Na região de Paulistana, segundo dados do Emater, as chuvas este ano não passaram de 256 milímetros, bem abaixo dos 600 milímetros de um bom inverno.

“Há dois anos não se tira nada da roça, mas água para beber e para os bichos a gente tem”, diz Francisca Maria da Conceição, uma sertaneja que já passou por várias secas e reconhece que só agora a população realmente tem assistência do governo.


Moradora da localidade Data Ingá, no município de Acauã, a 463 quilômetros da capital, Francisca Maria usa água de uma barraginha construída na propriedade ao lado. “O inverno foi muito fraco, mas a pouca água que caiu ficou na barragem e é lá que os moradores se abastecem”, conta ela.

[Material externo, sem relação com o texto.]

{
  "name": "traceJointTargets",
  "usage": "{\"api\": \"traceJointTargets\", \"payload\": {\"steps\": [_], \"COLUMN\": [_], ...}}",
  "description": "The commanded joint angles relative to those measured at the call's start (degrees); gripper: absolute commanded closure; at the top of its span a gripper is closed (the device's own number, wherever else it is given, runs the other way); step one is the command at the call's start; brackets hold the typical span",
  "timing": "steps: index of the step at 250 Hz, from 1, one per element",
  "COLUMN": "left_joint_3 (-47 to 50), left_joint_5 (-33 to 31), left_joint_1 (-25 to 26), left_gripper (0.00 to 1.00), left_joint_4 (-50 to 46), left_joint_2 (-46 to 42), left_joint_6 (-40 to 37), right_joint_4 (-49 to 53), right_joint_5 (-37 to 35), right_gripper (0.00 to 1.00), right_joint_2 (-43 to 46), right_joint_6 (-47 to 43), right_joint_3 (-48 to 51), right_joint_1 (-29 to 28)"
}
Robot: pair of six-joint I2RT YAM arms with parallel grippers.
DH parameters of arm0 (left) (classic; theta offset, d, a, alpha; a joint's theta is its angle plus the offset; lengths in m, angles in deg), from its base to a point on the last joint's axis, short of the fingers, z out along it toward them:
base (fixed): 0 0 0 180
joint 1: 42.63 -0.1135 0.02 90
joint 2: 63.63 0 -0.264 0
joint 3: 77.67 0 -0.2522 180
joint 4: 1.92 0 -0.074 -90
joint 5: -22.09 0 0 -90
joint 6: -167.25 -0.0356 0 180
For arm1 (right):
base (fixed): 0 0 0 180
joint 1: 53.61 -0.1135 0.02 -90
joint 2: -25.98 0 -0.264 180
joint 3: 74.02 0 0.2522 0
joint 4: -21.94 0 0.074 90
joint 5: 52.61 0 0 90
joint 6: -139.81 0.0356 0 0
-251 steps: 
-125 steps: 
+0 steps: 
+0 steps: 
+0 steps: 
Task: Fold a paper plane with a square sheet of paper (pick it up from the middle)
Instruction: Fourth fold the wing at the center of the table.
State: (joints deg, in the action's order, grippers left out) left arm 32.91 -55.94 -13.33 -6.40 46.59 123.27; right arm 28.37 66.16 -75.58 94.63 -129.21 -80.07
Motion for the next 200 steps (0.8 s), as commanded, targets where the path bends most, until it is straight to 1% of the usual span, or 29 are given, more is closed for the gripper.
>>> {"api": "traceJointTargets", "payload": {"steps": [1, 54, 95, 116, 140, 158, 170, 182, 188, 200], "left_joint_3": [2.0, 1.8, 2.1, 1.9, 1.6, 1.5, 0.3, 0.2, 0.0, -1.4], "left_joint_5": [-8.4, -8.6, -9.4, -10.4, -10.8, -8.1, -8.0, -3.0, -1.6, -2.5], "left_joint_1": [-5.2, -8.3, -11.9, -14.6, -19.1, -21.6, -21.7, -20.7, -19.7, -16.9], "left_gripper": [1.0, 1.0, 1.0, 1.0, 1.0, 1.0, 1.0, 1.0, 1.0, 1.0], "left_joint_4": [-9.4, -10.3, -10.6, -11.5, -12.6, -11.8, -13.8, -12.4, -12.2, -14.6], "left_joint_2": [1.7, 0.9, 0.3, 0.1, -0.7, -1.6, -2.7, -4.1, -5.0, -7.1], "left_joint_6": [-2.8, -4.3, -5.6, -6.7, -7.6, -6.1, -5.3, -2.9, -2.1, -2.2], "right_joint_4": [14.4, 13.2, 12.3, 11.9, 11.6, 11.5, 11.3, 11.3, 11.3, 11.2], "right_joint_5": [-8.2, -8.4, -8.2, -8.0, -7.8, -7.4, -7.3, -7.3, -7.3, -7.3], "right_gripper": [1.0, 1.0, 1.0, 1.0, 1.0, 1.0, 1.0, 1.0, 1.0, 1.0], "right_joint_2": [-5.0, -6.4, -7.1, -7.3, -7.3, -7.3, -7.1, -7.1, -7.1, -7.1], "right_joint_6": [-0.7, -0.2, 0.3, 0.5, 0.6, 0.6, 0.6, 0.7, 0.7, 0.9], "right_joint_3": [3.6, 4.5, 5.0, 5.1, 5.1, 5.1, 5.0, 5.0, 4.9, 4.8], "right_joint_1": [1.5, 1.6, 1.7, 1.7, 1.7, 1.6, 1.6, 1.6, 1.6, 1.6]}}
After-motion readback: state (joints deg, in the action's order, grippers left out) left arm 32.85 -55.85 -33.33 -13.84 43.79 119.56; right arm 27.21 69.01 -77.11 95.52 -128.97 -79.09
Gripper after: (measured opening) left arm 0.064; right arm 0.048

“No ano passado não teve chuva nenhuma. Este ano ainda plantei duas vezes, mas perdi tudo”, prossegue Francisca, que diariamente transporta água no lombo de um jumento da barragem para sua casa. “Sem a barragem, a gente ia pegar água num riacho, bem longe de casa”.

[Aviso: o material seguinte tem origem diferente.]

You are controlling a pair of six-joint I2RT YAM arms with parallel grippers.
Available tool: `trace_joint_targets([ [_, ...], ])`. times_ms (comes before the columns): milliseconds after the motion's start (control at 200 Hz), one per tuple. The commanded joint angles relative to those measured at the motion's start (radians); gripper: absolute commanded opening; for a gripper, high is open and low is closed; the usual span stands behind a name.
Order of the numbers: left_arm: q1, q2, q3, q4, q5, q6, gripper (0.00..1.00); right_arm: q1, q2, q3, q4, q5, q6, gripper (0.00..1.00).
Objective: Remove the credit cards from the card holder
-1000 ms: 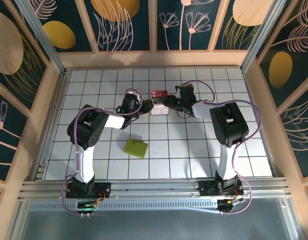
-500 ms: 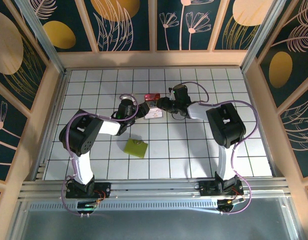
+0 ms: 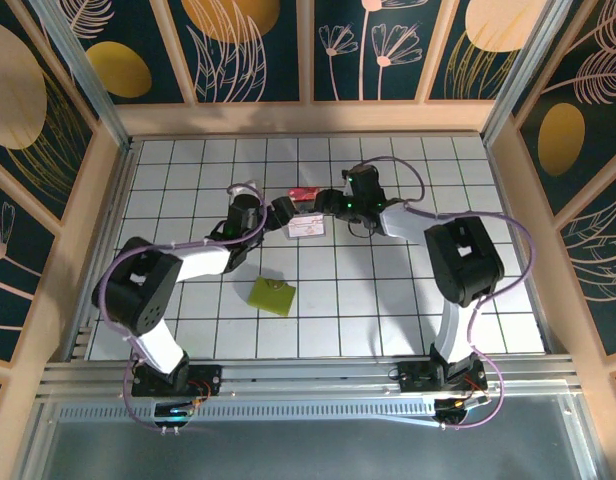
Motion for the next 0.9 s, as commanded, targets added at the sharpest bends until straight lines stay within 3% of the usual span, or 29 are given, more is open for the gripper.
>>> trace_joint_targets([
  [0,-0.005,-0.119,-0.048,-0.136,-0.121,-0.002,0.85,0.007,-0.112,-0.042,-0.079,0.106,-0.051,0.66],
  [75,-0.005,-0.208,-0.093,-0.215,-0.179,-0.011,0.99,0.047,-0.160,-0.058,-0.144,0.153,-0.096,0.65],
  [265,-0.004,-0.433,-0.213,-0.447,-0.319,-0.073,0.99,0.273,-0.188,-0.028,-0.377,0.255,-0.265,0.64],
  [470,-0.003,-0.627,-0.297,-0.602,-0.461,-0.109,0.99,0.480,-0.118,0.041,-0.491,0.225,-0.388,0.68],
  [581,-0.003,-0.695,-0.336,-0.628,-0.509,-0.127,0.99,0.539,-0.071,0.078,-0.498,0.181,-0.454,0.74],
  [726,-0.002,-0.765,-0.369,-0.673,-0.568,-0.155,0.99,0.597,-0.012,0.105,-0.502,0.217,-0.540,0.85],
  [761,-0.002,-0.780,-0.377,-0.678,-0.575,-0.156,0.99,0.603,-0.002,0.108,-0.501,0.213,-0.556,0.99],
  [896,0.002,-0.829,-0.402,-0.684,-0.592,-0.160,0.99,0.625,0.025,0.121,-0.502,0.213,-0.627,0.99],
])
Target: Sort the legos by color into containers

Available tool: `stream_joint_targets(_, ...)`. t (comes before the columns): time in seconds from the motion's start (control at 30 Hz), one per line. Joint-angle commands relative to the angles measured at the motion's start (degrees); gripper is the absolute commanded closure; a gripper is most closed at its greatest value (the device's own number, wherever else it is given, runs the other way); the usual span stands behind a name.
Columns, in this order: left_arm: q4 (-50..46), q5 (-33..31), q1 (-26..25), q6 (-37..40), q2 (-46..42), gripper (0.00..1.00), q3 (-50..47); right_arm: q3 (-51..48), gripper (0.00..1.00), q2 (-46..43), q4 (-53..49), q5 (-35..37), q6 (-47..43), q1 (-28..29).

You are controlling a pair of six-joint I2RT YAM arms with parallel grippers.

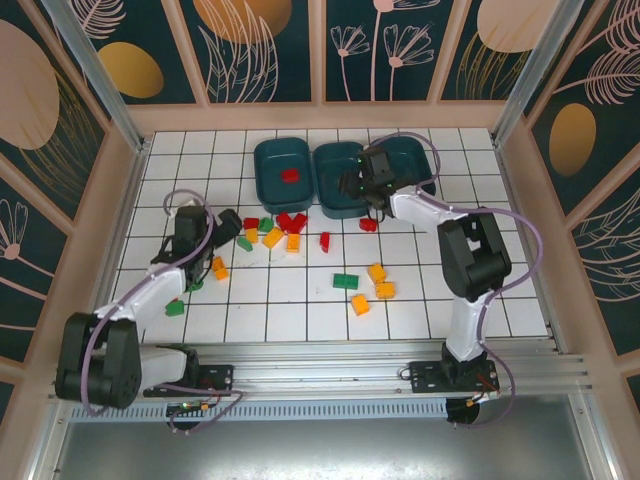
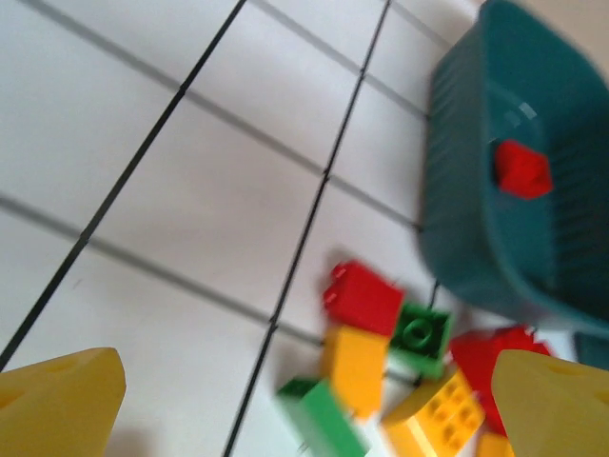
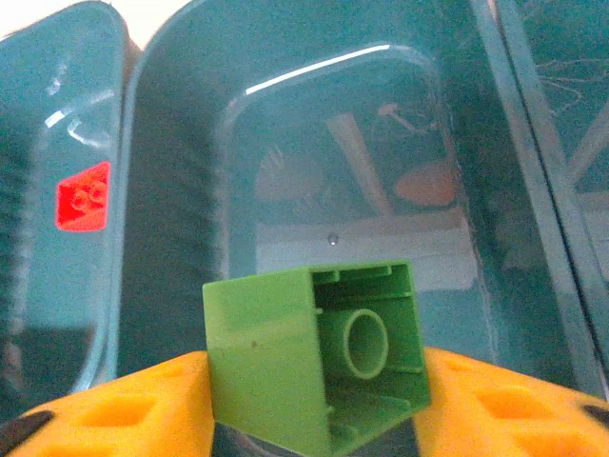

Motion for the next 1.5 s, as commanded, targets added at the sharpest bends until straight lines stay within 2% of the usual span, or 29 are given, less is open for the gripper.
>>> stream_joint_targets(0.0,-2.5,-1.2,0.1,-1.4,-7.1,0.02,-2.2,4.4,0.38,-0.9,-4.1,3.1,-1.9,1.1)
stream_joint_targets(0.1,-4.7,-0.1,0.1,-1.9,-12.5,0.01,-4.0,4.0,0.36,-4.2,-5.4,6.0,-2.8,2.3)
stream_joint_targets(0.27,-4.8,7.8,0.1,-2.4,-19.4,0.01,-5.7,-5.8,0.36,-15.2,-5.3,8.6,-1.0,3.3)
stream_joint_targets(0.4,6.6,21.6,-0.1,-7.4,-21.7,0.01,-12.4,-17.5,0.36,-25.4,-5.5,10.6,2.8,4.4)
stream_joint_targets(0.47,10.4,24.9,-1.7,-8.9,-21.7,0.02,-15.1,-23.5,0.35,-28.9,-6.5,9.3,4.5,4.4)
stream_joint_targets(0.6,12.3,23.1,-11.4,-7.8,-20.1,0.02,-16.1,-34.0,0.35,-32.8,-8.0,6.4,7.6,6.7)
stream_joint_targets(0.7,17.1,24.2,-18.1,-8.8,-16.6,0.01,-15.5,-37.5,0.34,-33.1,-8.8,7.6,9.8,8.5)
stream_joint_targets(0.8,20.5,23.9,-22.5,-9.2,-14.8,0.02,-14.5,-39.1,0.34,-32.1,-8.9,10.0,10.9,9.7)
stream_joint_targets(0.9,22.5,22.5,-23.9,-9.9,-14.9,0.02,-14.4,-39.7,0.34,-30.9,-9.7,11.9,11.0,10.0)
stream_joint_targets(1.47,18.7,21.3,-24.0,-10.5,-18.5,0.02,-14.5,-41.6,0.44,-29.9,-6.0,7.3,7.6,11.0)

A barragem fica na propriedade do criador de ovelhas Luís Paixão, que mantém aceso livre ao lago. “Todo dia agradeço a Jesus por ter iluminado o governador para fazer uma coisa boa dessa para nossa comunidade. Sem essa barragem, a vida era outra”.

Construída no ano passado, o reservatório da localidade Data Ingá pegou água nas poucas chuvas caídas na região - a última delas em março. Mesmo assim conseguiu sangrar e os moradores têm água garantida até o próximo inverno. “Com fé em Deus o inverno vai ser bom e aí não vamos ter mais problema de água”.

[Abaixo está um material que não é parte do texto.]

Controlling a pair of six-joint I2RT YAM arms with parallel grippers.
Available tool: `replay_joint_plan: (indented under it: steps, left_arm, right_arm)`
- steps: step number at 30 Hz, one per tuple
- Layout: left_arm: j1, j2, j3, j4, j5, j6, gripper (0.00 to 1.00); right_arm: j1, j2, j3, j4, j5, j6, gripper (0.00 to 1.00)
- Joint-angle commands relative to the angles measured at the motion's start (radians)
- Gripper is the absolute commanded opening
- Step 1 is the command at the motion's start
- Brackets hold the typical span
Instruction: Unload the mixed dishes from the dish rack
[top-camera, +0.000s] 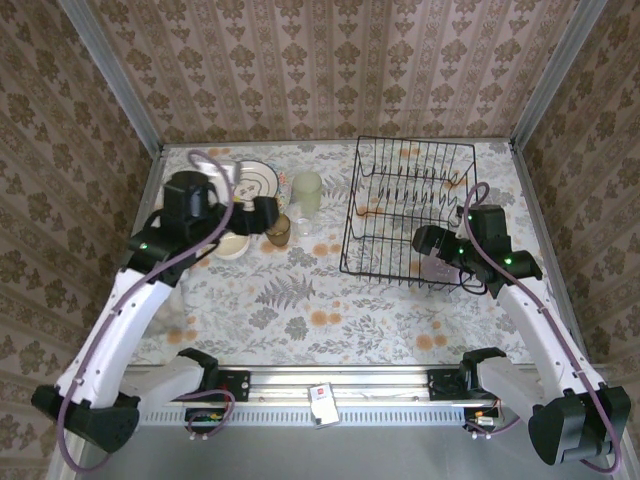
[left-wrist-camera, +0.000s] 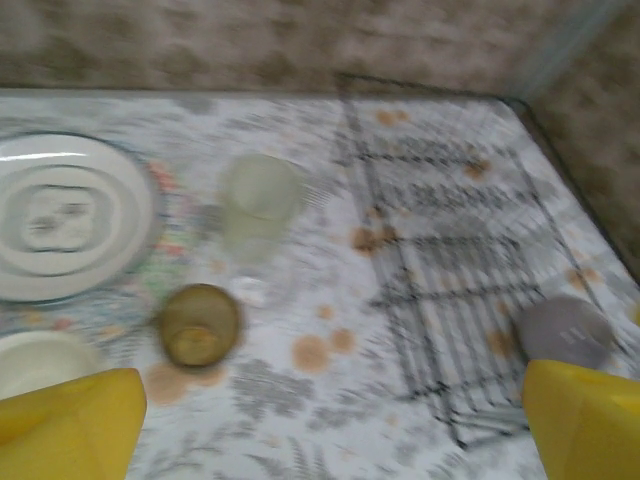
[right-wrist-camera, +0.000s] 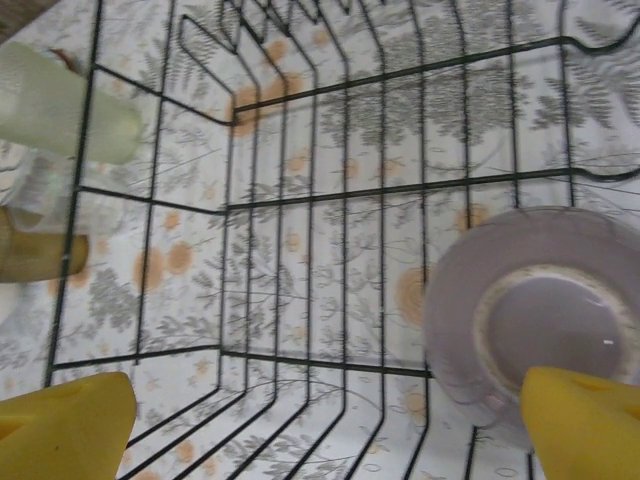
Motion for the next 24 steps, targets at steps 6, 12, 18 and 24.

Em Queimada Nova, a 522 quilômetros de Teresina, o quadro se repete.  Na localidade Contendas, a 24 quilômetros do Centro da cidade, os moradores também agradecem o benefício da barraginha. “Aqui não choveu quase nada, mas o pouco que caiu formou um pequeno lago que alimenta os animais até hoje. Com um bom inverno, vamos ter água o ano inteiro”, explica o professor primário Justino Silva.

Em Sussuarana, outra localidade de Queimada Nova, as chuvas também foram poucas, mas os moradores ainda dispõem de água para os animais. “A última chuva foi em março, mas mesmo assim ainda juntou água”, diz o morador Idelfonso Ferreira.

Até mesmo em regiões onde praticamente não chove há dois anos, como no município de Pio IX, a 459 quilômetros da capital, os pequenos criadores reconhecem a importância da obra. É o caso de Raimundo José do Nascimento, que durante um bom período não precisou comprar água para alimentar suas 100 ovelhas e as 60 cabeças de gado. Construída em 2011, a barragem da localidade Pau Ferro, onde mora, conseguiu atravessar dois anos de seca com água em seu reservatório.

Raimundo José conta que já passou por várias secas, citando as de 1958, 1972, 1982 e a dos últimos dois anos, e não tem dúvida quando diz que se não fosse o governo muita gente já teria morrido de fome e de sede na região. “A ajuda do governo tem deixado o povo mais sossegado. Antigamente, o povo ia todo embora para São Paulo, mas hoje só vai quem quer se aventurar, não tem precisão”, concluiu.